どこを、どう辿ったのかまるで夢中でサン・フロランタンの「旅館・金の鶏」というのにころげこんだのは九時近く。二人は九死一生の思い。――食卓をへだてて顔を見合せながら、たがいの無事を祝っていると、さっきの男が鬱金色の前掛けを胸から掛けて、スウプの鉢を持ち出して来た。コン吉は、
「や、また来た!」といって立ちあがろうとすると、男は卓の上へ鉢を置きながら、
「日本人ってのは野蛮で勇気がある、ってことを聴いていたが、あなたの臆病なのには驚いた。もっともあなたの様なひとばかしじゃないんでしょうが……」といって笑った。

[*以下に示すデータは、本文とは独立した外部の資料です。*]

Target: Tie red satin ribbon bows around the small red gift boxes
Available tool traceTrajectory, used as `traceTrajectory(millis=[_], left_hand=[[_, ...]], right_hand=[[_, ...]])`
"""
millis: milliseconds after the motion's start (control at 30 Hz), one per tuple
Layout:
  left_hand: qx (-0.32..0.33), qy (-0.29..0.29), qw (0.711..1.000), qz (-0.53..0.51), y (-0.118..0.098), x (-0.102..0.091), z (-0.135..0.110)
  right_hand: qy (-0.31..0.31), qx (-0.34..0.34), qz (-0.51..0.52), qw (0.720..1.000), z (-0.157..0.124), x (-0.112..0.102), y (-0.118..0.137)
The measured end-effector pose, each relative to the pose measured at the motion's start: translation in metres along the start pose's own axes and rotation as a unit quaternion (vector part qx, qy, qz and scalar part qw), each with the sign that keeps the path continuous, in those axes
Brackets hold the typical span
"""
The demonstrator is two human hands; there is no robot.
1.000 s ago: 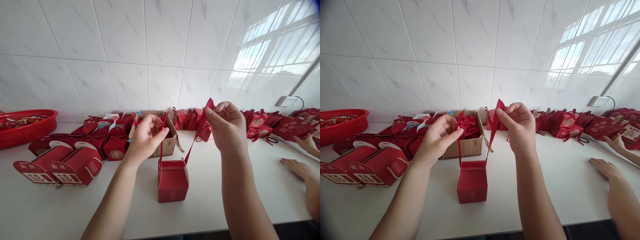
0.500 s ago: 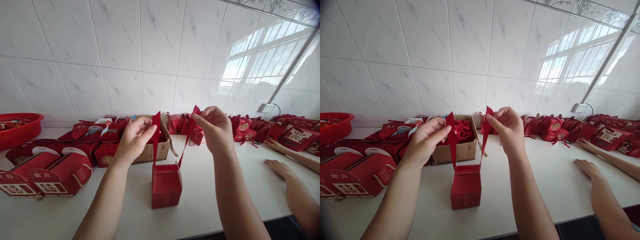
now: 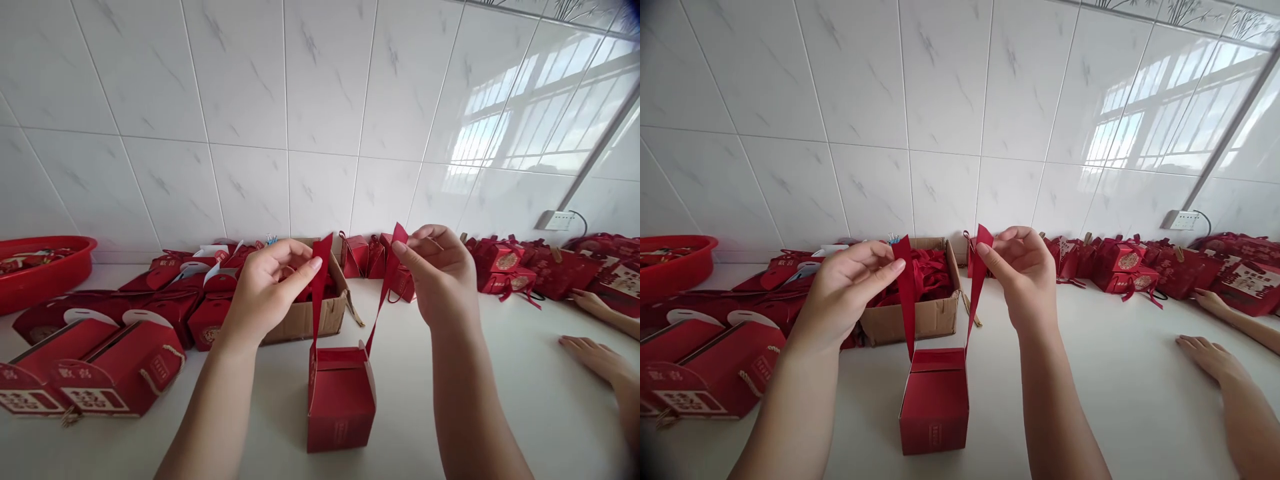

一〇、失せ物は巽の方の栗の根元を探すべし。デイジョンを過ぎ、ボウム駅の手前の、ニュイ・サン・ジャンという町へ着いたのはそれから三日の後のこと。するとその晩、この愛すべき自動車は中へ突っ込んでおいた「ナポレオン三世」の瓶や上靴ももろ共に何者かに窃取された。こんなものは誰れも持って行くまいと安心して、市場の前の庭へ投げ出して置いたのが悪かったのだ。芥箱であれ touf-touf であれ、あれはわれわれの財産だ。とりあえずその町の分署へ行って、机の前で泰然と腕組みしている署長に訴えた。
「署長さん、実は昨夜、われわれの車が盗まれました」
「ほほう、どんな車だね?」
「二人乗るくらいの、ほんのちょっとしたやつなんですけど」
「番号は何番じゃったね」
「あの車に番号なんかあったかしら?」
署長は大きな帳面を引き出して、親指の腹をめあげめあげ頁を繰っていたが、
「盗まれたのは何日だといったかね?」
「昨夜なんですの」
「昨夜? いや、そんな事はあるまい。もう六ヵ月にもなっている。あんた達の車というのは、拾得物としてちゃんと届け出てありますぞ。ご安心なさるがいい。今、引き渡しますから、ここで待っていなさい、いいか」といって戸外へ出て行ったが、やがて、曲馬団ででも使ったと思われる「二人乗りの自転車」を押し出して来た。
「どうじゃネ?」
「なんですか?」
「あんた達の盗まれた車というのはこれじゃろうね。二人乗りの無番号。こんなものをむやみに落しては困るねえ。ささ持ってゆきなさい。帳面のここんところへ署名して……」
この町の旅館に二日の間滞在して、泰然たる署長がもたらすであろう吉報を待っていたが、自動車も「ナポレオン三世」もとうとう現われて来なかった。あの自動車は、見かけは滑稽なやつだけど、乗ってるうちにいろいろな美点も発見した。今では執着も残るし、名残もなかなか深いが、なくなったものは今さらどうにも仕様がない。あの自動車のまぎれない特徴は、仏国警察の頑丈な盗難台帳に記帳しておいたから、もし縁があれば、また廻り合うこともあるであろう。
二人はその夕方、ボウム駅からP・L・M急行で、常春の碧瑠璃海岸へ向けて出発した。